Location: Eastern Europe
Main language: Romanian
Currency: Romanian leu
Construction: wood, strings, cotton
Height in Centimeters: 23
Height in Inches: 9
Reading Level: 6.20
My name is Nadia Comaneci. I was born in the city of Gheorghi-Dej in the mountains of Romania. My country is very beautiful. It is in Europe, just south of Ukraine. After World War II, we were a part of the Soviet Union until 2007. The central part of Romania is called Transylvania. And, yes, it is most famous for the stories of Dracula. A Romanian, Braun Stoker, wrote the Dracula book.
I fell in love with gymnastics when I was very young. I practiced hard each day. In fact, I was only 6 years old when I was invited to join the Romanian junior gymnastic team. My parents readily agreed. For the next six years, I trained about 3 hours each day. My coach was a man named Bela Karolyi. A couple years later, I won the Romanian National Junior Championship.
I was only twelve when I left home to live and train at the national training school. I trained with Coach Karolyi for eight hours a day, six days a week! The hard work paid off, however. Two years later, I became part of the Romanian Olympic team.
I was a mere 86 pounds when I traveled to Montreal, Canada, to participate in the 1976 Olympic Games. As the world watched, I stepped up to the uneven bars. I took a deep breath and mentally reviewed each jump, swing and twist. I had done this routine many times before, but I was nervous.

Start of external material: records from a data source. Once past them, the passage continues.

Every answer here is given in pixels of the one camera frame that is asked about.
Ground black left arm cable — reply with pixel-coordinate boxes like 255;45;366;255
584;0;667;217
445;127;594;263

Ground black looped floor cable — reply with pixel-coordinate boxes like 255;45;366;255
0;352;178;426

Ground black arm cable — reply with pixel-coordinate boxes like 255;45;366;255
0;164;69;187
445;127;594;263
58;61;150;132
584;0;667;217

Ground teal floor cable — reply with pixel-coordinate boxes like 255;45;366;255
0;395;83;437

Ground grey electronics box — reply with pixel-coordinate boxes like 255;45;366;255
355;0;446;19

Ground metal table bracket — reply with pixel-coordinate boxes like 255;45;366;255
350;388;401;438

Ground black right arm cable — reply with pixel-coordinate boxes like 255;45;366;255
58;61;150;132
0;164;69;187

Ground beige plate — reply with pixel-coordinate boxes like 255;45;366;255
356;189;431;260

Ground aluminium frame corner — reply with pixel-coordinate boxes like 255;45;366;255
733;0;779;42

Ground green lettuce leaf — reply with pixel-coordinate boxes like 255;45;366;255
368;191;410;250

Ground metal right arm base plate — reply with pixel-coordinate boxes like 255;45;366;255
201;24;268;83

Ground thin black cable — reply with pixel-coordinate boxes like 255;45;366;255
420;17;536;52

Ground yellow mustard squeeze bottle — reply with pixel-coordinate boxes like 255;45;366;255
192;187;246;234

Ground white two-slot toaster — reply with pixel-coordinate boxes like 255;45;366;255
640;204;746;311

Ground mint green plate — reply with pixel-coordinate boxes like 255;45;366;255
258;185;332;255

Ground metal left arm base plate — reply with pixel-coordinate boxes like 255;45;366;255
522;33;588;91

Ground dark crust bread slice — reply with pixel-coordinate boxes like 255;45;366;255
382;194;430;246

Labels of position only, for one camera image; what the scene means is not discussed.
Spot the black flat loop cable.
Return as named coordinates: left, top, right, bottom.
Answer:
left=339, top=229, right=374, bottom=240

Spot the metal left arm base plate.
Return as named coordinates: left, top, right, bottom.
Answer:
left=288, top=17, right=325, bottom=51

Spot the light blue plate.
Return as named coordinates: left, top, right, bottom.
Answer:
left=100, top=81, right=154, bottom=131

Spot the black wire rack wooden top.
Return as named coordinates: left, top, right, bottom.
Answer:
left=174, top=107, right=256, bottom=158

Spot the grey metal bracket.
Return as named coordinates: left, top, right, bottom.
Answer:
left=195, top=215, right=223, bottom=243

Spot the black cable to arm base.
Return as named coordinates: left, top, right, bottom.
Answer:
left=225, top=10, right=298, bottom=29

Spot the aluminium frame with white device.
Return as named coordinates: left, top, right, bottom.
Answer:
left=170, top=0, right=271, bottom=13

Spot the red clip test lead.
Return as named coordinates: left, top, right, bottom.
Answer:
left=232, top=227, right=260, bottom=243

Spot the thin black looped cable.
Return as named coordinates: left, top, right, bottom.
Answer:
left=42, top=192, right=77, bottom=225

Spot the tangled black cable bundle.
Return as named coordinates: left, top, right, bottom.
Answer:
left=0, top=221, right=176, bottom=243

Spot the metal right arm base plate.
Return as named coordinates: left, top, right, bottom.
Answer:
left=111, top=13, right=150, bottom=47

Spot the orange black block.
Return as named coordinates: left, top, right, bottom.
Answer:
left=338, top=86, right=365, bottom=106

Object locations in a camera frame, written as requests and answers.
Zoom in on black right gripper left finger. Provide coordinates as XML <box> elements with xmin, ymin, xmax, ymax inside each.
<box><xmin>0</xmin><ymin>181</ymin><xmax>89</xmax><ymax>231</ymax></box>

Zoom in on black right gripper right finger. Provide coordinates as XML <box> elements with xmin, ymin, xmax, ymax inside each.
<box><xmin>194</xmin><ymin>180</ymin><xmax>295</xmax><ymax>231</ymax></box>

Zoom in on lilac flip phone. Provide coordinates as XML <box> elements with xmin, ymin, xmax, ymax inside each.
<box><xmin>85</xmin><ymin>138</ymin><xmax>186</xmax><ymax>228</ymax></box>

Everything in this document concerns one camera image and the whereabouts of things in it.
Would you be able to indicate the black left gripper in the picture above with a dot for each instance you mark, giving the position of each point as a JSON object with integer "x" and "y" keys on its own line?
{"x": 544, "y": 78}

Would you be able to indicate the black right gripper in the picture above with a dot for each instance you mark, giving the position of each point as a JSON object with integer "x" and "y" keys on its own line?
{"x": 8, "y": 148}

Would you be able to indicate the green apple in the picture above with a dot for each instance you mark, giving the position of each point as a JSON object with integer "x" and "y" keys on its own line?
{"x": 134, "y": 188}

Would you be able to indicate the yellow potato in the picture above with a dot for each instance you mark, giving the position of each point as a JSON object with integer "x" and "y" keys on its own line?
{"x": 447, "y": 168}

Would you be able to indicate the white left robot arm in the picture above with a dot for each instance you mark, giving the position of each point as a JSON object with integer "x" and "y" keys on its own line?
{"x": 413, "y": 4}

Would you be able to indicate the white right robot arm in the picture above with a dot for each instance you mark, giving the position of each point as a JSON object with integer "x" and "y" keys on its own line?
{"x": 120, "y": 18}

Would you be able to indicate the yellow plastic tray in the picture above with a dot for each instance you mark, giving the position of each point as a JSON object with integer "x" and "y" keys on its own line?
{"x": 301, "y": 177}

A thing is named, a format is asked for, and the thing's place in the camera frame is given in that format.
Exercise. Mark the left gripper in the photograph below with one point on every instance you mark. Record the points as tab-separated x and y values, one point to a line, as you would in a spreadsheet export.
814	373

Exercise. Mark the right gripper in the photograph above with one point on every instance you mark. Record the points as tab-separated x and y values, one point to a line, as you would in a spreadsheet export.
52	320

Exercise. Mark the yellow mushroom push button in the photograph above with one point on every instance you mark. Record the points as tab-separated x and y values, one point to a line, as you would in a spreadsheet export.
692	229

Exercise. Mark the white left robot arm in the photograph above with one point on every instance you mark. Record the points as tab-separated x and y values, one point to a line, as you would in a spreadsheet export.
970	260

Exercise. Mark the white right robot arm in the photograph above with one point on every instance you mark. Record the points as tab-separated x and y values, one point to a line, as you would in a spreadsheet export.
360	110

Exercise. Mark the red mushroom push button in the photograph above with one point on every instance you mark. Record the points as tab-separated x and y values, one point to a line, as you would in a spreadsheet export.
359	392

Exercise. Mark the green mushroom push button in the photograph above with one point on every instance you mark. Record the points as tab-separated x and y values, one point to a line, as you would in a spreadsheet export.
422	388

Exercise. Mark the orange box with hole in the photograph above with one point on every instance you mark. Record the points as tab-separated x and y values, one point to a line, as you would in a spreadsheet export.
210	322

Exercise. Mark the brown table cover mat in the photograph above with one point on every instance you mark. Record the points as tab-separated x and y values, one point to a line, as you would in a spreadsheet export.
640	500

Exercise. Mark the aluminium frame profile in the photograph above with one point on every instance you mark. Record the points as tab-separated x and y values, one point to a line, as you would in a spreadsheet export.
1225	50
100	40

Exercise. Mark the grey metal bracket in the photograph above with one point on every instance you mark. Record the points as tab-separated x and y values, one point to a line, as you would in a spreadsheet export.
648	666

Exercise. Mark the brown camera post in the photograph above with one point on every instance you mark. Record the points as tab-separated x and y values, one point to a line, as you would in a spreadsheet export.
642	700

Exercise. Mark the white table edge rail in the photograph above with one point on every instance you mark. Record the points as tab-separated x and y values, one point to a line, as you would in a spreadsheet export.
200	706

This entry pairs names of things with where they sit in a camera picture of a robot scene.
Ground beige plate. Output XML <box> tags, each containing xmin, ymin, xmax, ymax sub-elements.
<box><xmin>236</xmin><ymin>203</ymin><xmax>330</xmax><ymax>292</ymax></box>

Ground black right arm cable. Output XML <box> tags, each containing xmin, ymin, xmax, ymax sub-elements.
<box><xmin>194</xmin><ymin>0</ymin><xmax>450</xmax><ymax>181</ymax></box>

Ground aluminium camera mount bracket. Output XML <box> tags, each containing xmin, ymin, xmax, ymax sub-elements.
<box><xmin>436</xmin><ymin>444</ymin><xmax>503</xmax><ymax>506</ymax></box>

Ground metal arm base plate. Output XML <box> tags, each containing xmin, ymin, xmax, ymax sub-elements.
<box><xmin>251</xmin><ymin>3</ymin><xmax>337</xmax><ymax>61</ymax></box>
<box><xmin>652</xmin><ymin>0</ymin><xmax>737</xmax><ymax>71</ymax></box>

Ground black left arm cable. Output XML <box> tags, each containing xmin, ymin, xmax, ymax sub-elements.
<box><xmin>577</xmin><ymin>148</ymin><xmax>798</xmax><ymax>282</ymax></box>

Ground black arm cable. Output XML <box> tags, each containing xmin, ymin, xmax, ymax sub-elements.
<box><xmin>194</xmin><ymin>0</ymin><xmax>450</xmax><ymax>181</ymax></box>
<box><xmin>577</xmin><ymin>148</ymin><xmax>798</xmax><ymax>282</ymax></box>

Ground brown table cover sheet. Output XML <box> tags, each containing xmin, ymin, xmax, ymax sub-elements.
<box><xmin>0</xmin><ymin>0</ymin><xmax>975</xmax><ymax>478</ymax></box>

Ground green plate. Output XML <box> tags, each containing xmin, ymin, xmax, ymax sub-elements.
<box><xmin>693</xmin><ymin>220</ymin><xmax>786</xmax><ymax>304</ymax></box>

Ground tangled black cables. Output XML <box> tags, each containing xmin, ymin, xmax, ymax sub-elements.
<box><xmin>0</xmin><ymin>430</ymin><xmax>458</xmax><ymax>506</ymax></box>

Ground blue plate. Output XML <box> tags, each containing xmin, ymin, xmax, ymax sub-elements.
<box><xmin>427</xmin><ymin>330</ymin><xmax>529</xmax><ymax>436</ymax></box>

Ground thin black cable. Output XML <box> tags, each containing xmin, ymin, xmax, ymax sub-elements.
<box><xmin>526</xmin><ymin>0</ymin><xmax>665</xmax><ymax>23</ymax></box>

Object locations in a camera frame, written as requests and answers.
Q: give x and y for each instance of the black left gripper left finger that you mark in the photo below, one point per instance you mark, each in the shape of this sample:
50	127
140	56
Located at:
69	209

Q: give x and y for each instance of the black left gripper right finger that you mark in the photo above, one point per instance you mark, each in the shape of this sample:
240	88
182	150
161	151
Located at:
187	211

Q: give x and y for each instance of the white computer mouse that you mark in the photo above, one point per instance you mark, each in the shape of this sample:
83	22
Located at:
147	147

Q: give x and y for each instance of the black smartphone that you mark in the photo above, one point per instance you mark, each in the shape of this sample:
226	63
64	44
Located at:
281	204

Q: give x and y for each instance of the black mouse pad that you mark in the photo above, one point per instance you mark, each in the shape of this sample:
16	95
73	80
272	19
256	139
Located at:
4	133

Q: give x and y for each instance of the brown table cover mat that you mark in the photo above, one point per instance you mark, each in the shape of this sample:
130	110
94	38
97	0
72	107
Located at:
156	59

With one final glance to my coach, I started the routine. As I finished, I looked at the scoreboard. Soon, the score appears – it was a 1.0 (on a scale of 10). I was horrified that I received such a low score. Instantly the announcer explained that the score was a perfect 10. No one in the world had ever earned a perfect score – the scoreboards were not designed to display a 10! What a thrill to be a world champion with a score that could go no higher.
My flawless streak continued at the 1976 Olympics. I stunned the world by earning perfect scores on the uneven bars and balance beam. I returned to Romania with three gold medals. The Romanian government was so happy that they gave my parents a vacation and a new car!
Four year later, at the 1980 Moscow Olympics, I was 18 year old. I won two gold medals and two silver that year. By 1984, I was too “old” to compete in gymnastics. My coach, Bela Karolyi, had defected to the United States and was coaching their team. The Romanian government did not want me to defect so they watched me very closely. Finally, eight years later, I found a way to leave Romania. I had to sneak away at night and walk for six hours to Hungary. After that, I flew to the United States.
Today, I live in the United States with my husband (who was also an Olympic athlete). I continue to coach and promote gymnastics.